## WHAT YOU NEED TO DO
Output the lines below exactly, please, from the first line until the line with "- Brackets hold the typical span", counting both.
*** RECORDS FOR THE EXERCISE Section Begins ***
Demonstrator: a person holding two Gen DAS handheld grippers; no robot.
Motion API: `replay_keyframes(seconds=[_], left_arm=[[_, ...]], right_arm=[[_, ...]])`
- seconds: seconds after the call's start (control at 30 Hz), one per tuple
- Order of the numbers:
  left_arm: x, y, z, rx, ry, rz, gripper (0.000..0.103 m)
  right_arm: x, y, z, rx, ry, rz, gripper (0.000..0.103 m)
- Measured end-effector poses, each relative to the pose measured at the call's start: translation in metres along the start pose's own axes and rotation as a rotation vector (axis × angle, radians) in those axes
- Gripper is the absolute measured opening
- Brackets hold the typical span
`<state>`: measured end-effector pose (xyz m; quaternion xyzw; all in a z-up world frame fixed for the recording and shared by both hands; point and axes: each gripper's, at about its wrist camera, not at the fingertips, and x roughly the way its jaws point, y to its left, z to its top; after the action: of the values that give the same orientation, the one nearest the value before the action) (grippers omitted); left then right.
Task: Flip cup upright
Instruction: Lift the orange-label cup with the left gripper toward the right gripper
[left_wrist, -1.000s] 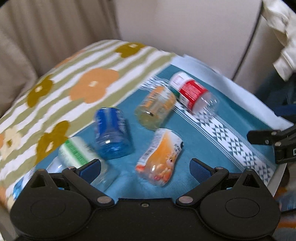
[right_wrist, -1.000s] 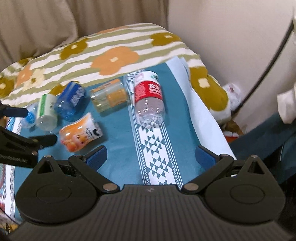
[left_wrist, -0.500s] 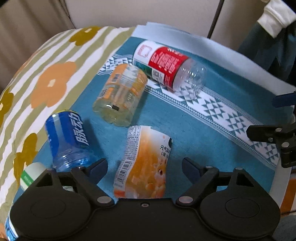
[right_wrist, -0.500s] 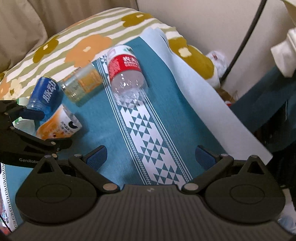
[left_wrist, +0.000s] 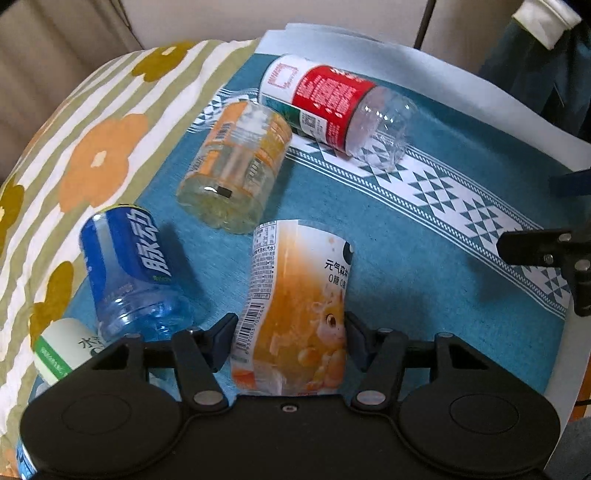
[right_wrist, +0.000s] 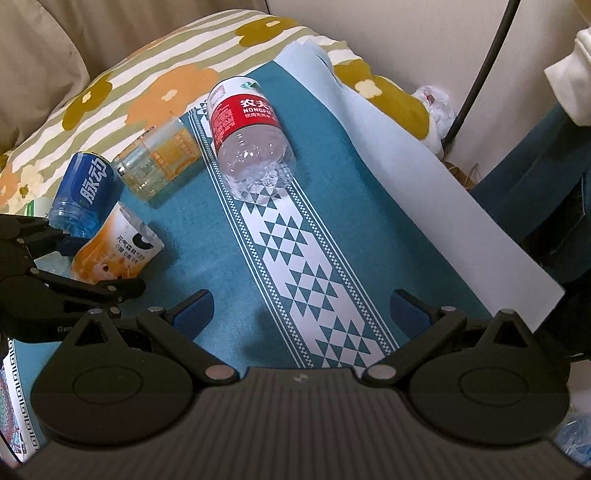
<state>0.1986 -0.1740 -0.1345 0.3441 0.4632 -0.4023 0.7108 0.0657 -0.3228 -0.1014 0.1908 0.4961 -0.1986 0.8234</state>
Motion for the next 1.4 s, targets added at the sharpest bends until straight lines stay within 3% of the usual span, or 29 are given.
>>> replay_keyframes(seconds=[0.33,0.7,1.03,1.4], left_arm=[[-0.044,0.0,-0.005,-0.19,-0.069,0.048,0.065],[-0.084,-0.023,-0.05,-0.567,-0.089,0.128,0.065],[-0.071,-0.046,-0.094,-0.872,-0.065,0.149,0.065],[-0.045,-0.06,-0.11,-0.993,-0.05,0.165,0.065]], right_arm=[[-0.022,-0.002,0.005,-0.064,-0.034,0.04,0.103],[-0.046,0.002,0.001,-0.251,-0.071,0.145,0.103],[-0.041,0.002,-0.017,-0.418,-0.049,0.197,0.103],[-0.031,-0.006,-0.031,-0.487,-0.009,0.195,0.103]])
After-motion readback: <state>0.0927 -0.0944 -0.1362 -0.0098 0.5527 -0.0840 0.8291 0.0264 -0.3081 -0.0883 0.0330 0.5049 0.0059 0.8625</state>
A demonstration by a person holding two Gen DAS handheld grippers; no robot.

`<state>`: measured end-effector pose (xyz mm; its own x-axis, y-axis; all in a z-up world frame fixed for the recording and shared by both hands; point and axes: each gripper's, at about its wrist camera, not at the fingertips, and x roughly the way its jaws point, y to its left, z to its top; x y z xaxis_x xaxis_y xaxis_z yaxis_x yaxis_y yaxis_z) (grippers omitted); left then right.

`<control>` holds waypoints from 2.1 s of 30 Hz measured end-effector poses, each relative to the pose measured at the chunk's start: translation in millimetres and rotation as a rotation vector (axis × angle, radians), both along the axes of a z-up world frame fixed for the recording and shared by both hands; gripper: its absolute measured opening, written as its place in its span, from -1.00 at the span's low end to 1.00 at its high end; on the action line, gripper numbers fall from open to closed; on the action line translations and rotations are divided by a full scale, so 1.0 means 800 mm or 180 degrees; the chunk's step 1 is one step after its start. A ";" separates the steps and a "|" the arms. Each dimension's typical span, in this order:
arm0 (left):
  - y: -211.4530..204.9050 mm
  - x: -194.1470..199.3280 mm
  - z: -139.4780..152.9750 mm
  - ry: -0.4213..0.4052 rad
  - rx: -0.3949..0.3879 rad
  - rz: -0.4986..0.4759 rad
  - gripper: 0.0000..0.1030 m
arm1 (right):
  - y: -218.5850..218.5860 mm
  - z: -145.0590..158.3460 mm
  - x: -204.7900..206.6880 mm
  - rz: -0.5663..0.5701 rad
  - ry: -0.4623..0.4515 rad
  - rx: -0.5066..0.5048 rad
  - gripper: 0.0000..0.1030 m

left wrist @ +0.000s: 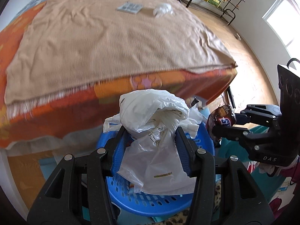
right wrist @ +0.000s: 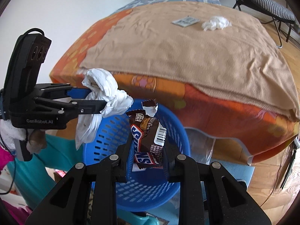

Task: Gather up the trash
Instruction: 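Open the right gripper dropping the Snickers while the left drops the bag into the basket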

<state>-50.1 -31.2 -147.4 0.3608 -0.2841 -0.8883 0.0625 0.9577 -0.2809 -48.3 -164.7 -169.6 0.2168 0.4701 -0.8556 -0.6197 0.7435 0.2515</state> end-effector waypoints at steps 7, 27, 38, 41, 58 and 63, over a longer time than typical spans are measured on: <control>0.000 -0.015 -0.028 0.0198 -0.0041 -0.0020 0.01 | 0.004 -0.021 -0.005 0.0020 0.0145 -0.0074 -0.55; -0.018 -0.017 -0.046 0.0366 -0.0038 -0.0146 0.08 | 0.010 -0.042 -0.005 -0.0014 0.0356 -0.0210 -0.16; -0.017 -0.017 -0.047 0.0389 -0.0004 -0.0176 0.09 | 0.009 -0.042 -0.006 -0.0047 0.0294 -0.0318 -0.10; -0.018 -0.018 -0.046 0.0386 -0.0007 -0.0208 0.10 | 0.007 -0.041 -0.004 -0.0062 0.0297 -0.0317 -0.10; -0.027 -0.021 -0.031 0.0358 -0.0243 -0.0333 0.11 | 0.006 -0.037 -0.003 -0.0094 0.0304 -0.0248 -0.10; -0.024 -0.021 -0.023 0.0322 -0.0280 -0.0323 0.11 | 0.003 -0.034 0.000 -0.0134 0.0297 -0.0225 -0.10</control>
<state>-66.8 -50.7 -165.8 0.2361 -0.3930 -0.8887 0.1248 0.9193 -0.3733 -48.0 -162.3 -196.6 0.1529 0.4000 -0.9037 -0.5638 0.7863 0.2526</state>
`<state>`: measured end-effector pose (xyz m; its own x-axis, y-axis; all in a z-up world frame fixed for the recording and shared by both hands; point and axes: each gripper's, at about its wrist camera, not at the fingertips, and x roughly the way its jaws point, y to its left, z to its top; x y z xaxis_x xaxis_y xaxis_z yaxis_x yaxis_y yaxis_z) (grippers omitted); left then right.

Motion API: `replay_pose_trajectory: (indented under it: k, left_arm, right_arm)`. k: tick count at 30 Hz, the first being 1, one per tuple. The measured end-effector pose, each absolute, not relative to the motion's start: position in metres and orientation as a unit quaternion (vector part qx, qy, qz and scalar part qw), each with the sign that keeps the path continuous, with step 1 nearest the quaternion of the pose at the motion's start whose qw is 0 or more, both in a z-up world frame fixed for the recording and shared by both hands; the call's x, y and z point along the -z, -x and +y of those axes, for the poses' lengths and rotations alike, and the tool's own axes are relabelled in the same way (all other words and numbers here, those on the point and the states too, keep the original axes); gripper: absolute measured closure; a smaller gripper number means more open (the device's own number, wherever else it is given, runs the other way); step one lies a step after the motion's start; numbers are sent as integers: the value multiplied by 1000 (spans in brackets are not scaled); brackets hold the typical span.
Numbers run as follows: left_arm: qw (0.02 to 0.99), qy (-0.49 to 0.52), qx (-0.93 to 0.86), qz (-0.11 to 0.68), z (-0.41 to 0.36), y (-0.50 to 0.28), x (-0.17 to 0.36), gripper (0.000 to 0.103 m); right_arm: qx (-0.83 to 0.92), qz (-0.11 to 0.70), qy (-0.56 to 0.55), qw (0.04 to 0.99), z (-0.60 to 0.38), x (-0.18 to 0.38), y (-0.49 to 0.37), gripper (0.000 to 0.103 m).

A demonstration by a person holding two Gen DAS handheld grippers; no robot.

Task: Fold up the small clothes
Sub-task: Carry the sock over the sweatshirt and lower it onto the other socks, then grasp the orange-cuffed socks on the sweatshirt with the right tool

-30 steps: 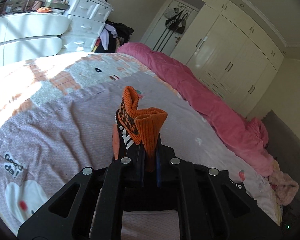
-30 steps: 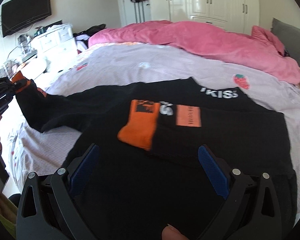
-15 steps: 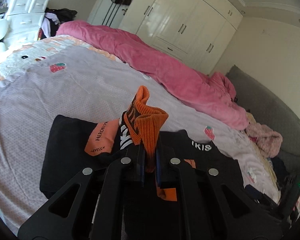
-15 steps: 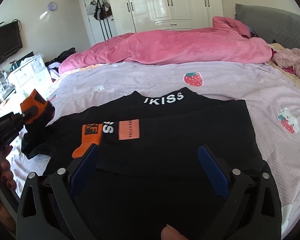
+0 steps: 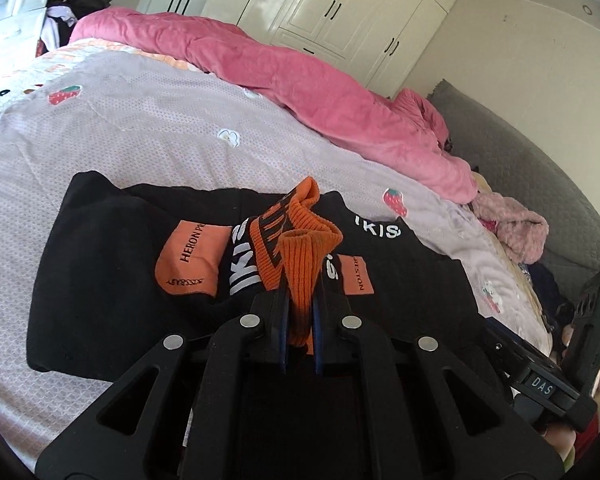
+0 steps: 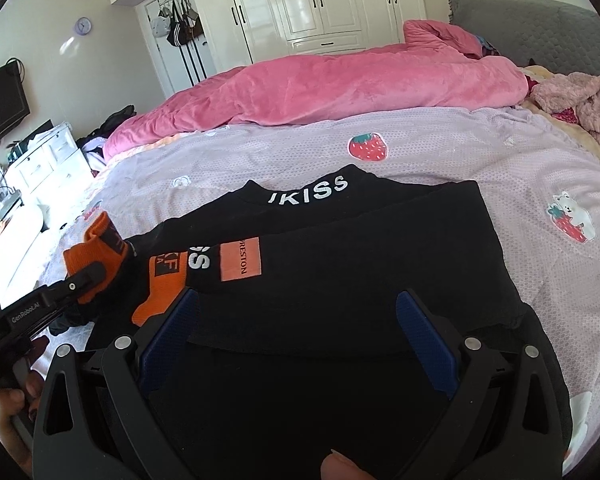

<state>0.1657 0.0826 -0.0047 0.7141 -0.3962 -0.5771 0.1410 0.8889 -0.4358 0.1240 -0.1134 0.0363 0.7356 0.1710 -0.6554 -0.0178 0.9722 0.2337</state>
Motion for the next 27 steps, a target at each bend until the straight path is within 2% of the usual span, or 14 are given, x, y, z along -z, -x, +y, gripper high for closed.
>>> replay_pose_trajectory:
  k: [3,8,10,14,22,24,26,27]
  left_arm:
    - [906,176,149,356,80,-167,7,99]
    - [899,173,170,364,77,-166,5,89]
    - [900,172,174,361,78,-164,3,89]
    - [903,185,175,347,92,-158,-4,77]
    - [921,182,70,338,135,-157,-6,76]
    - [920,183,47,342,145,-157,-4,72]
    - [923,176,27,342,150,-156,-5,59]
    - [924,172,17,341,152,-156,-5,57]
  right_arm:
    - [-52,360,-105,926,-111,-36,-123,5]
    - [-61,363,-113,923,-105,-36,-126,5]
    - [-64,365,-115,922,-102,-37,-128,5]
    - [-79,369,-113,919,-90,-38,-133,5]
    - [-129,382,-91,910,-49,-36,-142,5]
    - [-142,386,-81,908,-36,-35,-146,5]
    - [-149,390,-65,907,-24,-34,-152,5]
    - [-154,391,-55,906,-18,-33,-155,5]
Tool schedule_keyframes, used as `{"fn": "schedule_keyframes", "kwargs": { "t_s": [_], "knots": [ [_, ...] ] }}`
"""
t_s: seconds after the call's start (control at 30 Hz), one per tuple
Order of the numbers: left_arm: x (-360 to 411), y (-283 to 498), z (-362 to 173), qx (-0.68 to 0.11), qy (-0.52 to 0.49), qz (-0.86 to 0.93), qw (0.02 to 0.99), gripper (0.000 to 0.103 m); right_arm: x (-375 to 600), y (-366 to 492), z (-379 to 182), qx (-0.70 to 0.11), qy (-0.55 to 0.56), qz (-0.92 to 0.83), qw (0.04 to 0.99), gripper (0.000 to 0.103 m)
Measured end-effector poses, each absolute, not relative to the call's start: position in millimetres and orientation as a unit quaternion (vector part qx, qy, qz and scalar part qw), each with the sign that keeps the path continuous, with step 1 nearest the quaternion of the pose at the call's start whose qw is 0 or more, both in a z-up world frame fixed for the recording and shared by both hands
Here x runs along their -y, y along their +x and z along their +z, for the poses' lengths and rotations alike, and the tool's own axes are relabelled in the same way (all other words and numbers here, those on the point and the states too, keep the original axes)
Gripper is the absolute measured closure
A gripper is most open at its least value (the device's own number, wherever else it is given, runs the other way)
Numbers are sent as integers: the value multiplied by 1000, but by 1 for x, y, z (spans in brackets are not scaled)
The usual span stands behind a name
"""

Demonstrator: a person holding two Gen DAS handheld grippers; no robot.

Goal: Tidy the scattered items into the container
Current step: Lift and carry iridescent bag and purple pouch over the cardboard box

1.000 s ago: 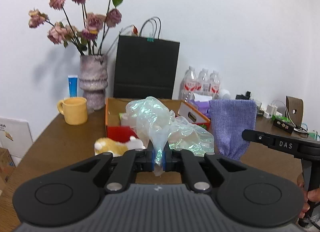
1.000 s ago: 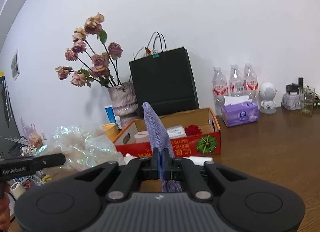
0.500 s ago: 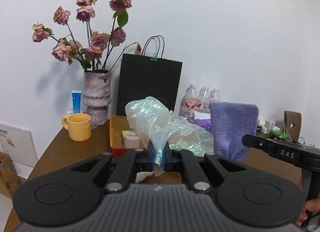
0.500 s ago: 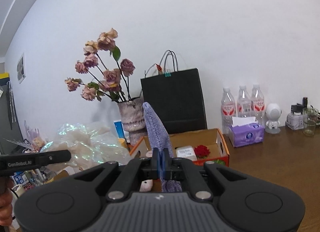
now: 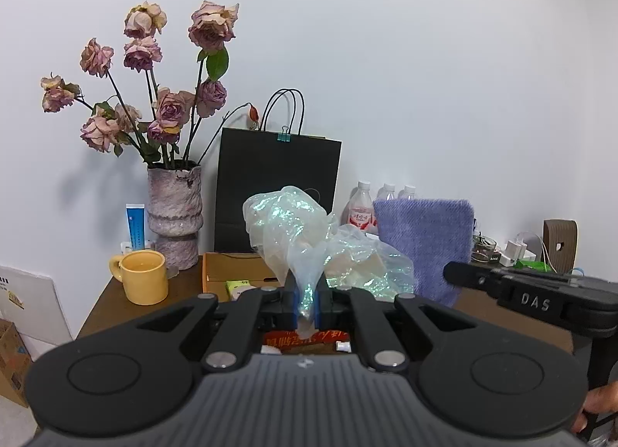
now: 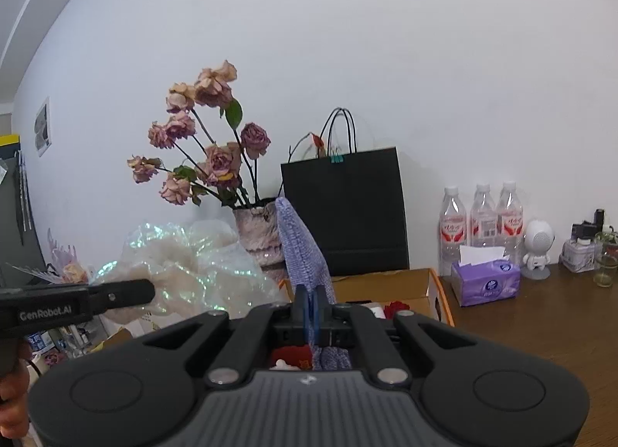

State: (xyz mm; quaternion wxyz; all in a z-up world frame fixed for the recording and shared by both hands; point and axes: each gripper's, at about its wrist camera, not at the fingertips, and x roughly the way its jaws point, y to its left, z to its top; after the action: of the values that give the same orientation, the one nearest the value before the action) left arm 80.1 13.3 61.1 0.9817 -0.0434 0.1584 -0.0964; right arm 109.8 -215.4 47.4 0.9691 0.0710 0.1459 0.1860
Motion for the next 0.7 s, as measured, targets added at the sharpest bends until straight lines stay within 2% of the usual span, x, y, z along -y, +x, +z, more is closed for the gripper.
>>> {"fn": "schedule_keyframes", "kwargs": {
  "t_s": [0.7],
  "knots": [
    [-25,175,65,-287,-38,-76,954,95,198,224,58,-277,53,160,946,102]
  ]
}}
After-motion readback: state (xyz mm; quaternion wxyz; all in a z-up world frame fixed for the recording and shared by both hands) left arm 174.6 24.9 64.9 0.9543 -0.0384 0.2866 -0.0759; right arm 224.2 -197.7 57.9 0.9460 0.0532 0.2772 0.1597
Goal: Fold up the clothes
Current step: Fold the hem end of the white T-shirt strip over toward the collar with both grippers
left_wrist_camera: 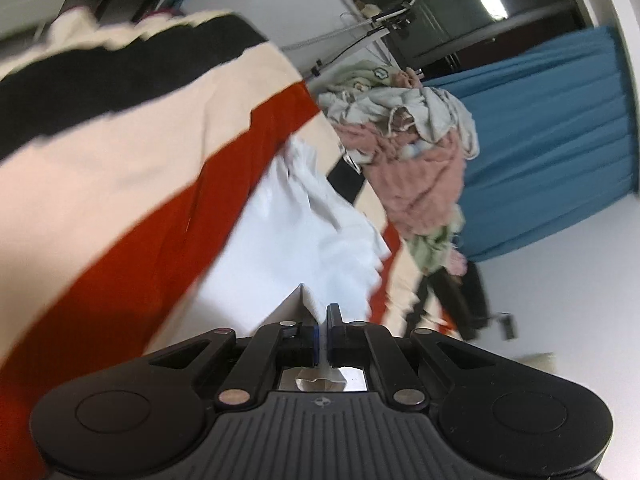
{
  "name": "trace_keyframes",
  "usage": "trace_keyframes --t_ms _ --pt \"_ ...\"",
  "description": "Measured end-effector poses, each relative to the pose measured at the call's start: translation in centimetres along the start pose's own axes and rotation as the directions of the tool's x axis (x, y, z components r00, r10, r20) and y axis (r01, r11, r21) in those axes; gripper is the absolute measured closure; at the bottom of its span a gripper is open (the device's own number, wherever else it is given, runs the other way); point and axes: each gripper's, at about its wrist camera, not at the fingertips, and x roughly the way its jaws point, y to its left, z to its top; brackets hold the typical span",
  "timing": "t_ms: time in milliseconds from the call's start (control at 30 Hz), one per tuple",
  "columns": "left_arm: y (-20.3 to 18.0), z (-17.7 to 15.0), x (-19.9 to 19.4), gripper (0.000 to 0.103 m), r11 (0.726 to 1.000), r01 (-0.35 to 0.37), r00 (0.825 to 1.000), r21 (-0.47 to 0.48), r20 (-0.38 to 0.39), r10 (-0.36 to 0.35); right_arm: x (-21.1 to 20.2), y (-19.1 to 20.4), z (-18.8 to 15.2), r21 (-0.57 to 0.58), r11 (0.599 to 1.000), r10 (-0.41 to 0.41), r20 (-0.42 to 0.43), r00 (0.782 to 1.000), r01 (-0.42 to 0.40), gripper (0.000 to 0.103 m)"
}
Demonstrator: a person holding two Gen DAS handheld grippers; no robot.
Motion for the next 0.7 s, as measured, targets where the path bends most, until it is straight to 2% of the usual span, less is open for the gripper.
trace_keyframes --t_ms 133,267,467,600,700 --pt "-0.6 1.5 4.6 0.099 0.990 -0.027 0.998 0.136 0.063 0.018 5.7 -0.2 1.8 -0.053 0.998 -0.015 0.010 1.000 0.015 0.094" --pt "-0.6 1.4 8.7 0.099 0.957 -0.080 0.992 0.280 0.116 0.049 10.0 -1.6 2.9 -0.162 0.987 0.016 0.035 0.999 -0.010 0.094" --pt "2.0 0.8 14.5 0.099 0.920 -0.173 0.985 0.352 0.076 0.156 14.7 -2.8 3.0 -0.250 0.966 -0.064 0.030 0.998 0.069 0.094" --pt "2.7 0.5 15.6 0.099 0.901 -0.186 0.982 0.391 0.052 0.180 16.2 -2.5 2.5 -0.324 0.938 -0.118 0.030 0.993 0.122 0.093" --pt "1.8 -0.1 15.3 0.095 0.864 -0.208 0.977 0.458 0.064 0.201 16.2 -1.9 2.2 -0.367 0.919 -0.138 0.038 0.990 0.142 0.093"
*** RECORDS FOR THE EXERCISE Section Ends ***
## SOLVED EXERCISE
Demonstrator: a person holding two Gen DAS handheld grippers; no robot.
Motion API: `replay_keyframes(seconds=[_], left_arm=[[_, ...]], right_arm=[[_, ...]])`
- seconds: seconds after the call's start (control at 30 Hz), one per tuple
- Order of the numbers:
  left_arm: x, y, z, rx, ry, rz, gripper (0.000..0.103 m)
  right_arm: x, y, z, rx, ry, rz, gripper (0.000..0.103 m)
- Measured end-effector poses, each relative to the pose measured at the call's start: translation in metres along the start pose's own axes and rotation as a rotation vector (axis × angle, radians) in those axes
- Gripper is the absolute measured opening
- Brackets hold the typical span

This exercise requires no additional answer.